Defense attorney Rich Mauro argued for concurrent sentencing, claiming MacGuire suffered from extreme emotional disturbance at the time of the slaying.
The used-car salesman was riding an emotional roller coaster, according to testimony at a May 2001 preliminary hearing. The couple divorced in October 2000, but Susan MacGuire apparently told her ex-husband she still loved him.
Gordon Christensen, Susan MacGuire's father, said "some bad decisions were made by both parties." He recalled advising Roger MacGuire to go back to California where his family lived.
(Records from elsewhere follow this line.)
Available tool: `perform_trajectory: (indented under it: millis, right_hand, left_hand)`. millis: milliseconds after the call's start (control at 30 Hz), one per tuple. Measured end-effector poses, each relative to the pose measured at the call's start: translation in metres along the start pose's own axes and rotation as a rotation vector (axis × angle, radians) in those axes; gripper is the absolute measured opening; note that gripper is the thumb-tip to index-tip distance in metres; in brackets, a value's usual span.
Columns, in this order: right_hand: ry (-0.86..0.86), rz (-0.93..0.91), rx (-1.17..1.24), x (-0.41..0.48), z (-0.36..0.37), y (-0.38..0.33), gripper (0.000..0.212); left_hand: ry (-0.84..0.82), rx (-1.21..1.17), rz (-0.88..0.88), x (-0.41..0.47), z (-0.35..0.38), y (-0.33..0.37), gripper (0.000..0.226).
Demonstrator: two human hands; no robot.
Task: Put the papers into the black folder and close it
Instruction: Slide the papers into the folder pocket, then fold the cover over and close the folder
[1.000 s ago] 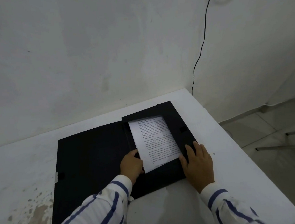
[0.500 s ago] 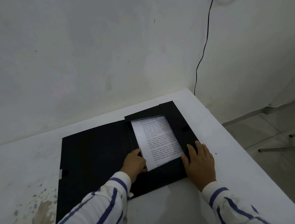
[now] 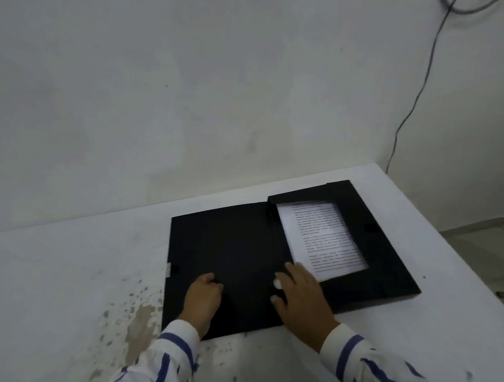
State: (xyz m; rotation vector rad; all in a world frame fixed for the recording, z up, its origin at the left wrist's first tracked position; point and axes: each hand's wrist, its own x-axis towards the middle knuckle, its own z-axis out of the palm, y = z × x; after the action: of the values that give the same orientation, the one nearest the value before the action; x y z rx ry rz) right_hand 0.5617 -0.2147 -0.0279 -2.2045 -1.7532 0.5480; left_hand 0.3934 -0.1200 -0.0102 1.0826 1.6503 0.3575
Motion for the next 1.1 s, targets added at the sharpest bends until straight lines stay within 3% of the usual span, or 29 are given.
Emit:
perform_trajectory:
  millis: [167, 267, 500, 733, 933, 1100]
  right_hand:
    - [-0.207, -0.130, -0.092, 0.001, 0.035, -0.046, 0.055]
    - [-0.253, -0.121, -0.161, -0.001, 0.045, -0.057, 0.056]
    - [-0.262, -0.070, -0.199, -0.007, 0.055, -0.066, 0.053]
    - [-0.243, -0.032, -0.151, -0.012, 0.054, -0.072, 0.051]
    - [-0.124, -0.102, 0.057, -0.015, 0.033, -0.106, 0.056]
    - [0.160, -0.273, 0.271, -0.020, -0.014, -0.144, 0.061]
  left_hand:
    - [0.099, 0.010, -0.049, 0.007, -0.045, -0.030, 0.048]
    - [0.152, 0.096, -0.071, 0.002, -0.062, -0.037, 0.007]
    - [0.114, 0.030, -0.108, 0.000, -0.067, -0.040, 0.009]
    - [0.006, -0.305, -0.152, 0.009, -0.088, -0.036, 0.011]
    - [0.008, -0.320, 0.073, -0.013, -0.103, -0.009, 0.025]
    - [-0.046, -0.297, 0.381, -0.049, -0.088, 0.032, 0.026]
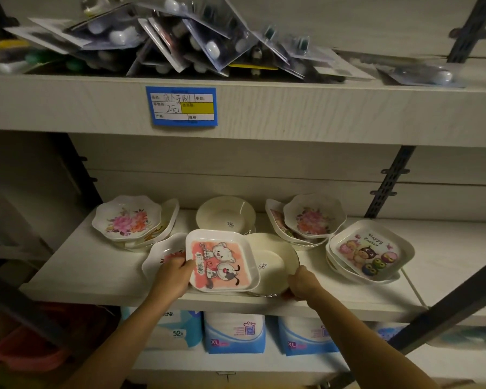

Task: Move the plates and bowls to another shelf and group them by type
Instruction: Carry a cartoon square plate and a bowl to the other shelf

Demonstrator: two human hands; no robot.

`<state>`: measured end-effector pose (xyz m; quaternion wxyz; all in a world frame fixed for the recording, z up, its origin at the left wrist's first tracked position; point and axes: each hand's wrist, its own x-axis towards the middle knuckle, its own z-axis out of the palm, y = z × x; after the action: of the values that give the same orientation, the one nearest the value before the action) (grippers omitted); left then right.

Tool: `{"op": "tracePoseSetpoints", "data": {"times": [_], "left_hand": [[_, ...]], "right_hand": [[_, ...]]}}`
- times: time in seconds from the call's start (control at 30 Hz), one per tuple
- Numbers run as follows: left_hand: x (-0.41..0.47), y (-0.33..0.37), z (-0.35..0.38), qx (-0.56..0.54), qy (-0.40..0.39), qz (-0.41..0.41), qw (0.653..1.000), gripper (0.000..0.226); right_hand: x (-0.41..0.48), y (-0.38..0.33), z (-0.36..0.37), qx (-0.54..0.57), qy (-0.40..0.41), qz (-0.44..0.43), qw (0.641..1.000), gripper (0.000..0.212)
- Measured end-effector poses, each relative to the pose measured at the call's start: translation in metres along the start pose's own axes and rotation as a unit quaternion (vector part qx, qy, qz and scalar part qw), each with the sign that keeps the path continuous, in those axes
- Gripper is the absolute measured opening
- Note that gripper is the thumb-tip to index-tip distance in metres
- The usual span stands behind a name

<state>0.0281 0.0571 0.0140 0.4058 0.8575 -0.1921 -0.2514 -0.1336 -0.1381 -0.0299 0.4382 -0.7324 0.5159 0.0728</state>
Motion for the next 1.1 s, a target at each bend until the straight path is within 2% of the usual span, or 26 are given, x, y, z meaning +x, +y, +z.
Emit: {"op": "tracePoseSetpoints", "data": {"times": [0.1,0.17,0.23,0.33,0.37,0.43,0.53,0.67,0.8,0.83,0.93,1.1], "left_hand": [[-0.002,0.000,-0.005,-0.017,0.004,-0.005,1.000,0.029],[-0.003,0.001,-0.008,-0.021,0.005,-0.006,1.000,0.029],[-0.005,0.002,-0.010,-0.025,0.009,-0.007,1.000,0.028],[-0.006,0.004,-0.012,-0.026,0.013,-0.011,1.000,0.026],[-0.006,0.004,-0.013,-0.029,0.013,-0.012,0.999,0.027],[-0.006,0.004,-0.013,-0.035,0.013,-0.014,0.999,0.029],[-0.006,0.004,-0.013,-0.046,0.010,-0.020,0.999,0.029],[-0.008,0.004,-0.014,-0.039,0.005,-0.019,0.999,0.030],[-0.004,0.000,-0.016,-0.041,0.006,-0.023,0.999,0.029],[-0.002,-0.001,-0.017,-0.043,0.004,-0.026,0.999,0.028],[0.005,-0.006,-0.021,-0.041,-0.003,-0.035,0.999,0.023],[-0.004,0.015,-0.028,-0.046,0.002,-0.021,0.999,0.028]], "right_hand": [[-0.005,-0.002,-0.003,-0.008,-0.004,-0.011,1.000,0.024],[-0.011,-0.004,-0.006,-0.023,0.000,-0.014,1.000,0.001],[-0.011,-0.003,-0.007,-0.034,0.018,-0.008,0.999,0.019],[-0.012,-0.002,-0.010,-0.030,0.043,-0.007,0.999,0.012],[-0.012,-0.002,-0.011,-0.036,0.052,-0.007,0.998,0.016],[-0.013,0.000,-0.014,-0.067,0.064,-0.002,0.996,0.024],[-0.017,-0.002,-0.016,-0.138,0.090,-0.002,0.986,0.021],[-0.021,-0.005,-0.019,-0.226,0.109,-0.003,0.968,0.039],[-0.019,-0.009,-0.025,-0.150,0.035,0.010,0.988,0.024],[-0.020,-0.011,-0.027,-0.124,0.027,0.008,0.992,0.027],[-0.028,-0.014,-0.033,-0.062,0.026,-0.002,0.998,0.035],[-0.042,-0.008,-0.040,-0.004,0.029,-0.023,0.999,0.033]]}}
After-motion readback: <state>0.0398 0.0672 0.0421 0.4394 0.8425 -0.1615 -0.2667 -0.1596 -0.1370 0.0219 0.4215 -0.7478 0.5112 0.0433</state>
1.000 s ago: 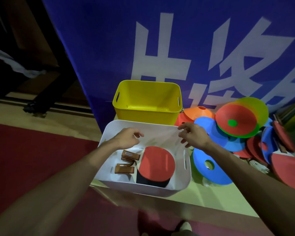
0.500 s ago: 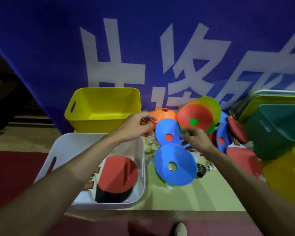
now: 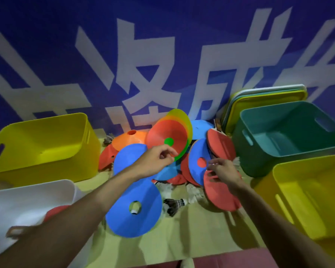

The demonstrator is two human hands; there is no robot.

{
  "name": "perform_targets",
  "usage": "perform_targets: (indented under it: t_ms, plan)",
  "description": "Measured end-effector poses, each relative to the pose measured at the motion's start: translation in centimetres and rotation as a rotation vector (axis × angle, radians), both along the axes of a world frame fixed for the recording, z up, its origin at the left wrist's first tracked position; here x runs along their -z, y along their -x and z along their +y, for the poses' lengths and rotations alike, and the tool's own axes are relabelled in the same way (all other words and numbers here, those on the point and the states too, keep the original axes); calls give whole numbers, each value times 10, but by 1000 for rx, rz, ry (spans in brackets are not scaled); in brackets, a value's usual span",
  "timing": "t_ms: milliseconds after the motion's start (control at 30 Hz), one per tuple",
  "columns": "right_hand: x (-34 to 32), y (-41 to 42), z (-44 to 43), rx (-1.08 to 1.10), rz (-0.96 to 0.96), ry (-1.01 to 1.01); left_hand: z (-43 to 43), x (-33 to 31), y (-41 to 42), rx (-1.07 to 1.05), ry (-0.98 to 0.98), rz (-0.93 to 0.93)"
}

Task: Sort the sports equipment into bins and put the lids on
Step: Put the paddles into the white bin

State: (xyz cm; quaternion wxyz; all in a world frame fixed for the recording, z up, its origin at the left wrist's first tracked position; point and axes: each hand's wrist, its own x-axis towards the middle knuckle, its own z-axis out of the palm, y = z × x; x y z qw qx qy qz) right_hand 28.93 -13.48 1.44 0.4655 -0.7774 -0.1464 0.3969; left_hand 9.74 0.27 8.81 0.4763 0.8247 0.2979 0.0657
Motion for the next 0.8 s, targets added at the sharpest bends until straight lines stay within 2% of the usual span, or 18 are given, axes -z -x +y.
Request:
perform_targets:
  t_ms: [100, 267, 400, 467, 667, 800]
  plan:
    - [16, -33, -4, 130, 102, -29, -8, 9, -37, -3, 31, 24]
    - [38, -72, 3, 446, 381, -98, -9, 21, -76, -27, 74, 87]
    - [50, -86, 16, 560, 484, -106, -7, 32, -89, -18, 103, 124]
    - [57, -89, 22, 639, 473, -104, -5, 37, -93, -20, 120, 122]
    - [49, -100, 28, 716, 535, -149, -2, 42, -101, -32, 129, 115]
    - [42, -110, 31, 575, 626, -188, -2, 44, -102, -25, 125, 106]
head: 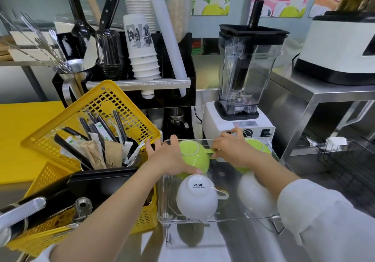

"He said, 'I've got to have closure,' '' Christensen said. "I suppose, now, he's got the closure."
MacGuire's lawyers appealed the double-murder charges to the Utah Supreme Court, claiming the law was unclear at what stage of development a fetus becomes a person. They claimed Susan MacGuire's fetus was not a "child" because it was not old enough to have survived outside the womb.
In 2002, state legislators responded to the issue by adding the phrase "at any stage of development" to the homicide statute.
Then, earlier this year, the Utah Supreme Court said the statute's original language "clearly encompasses a human being at any stage of development in utero."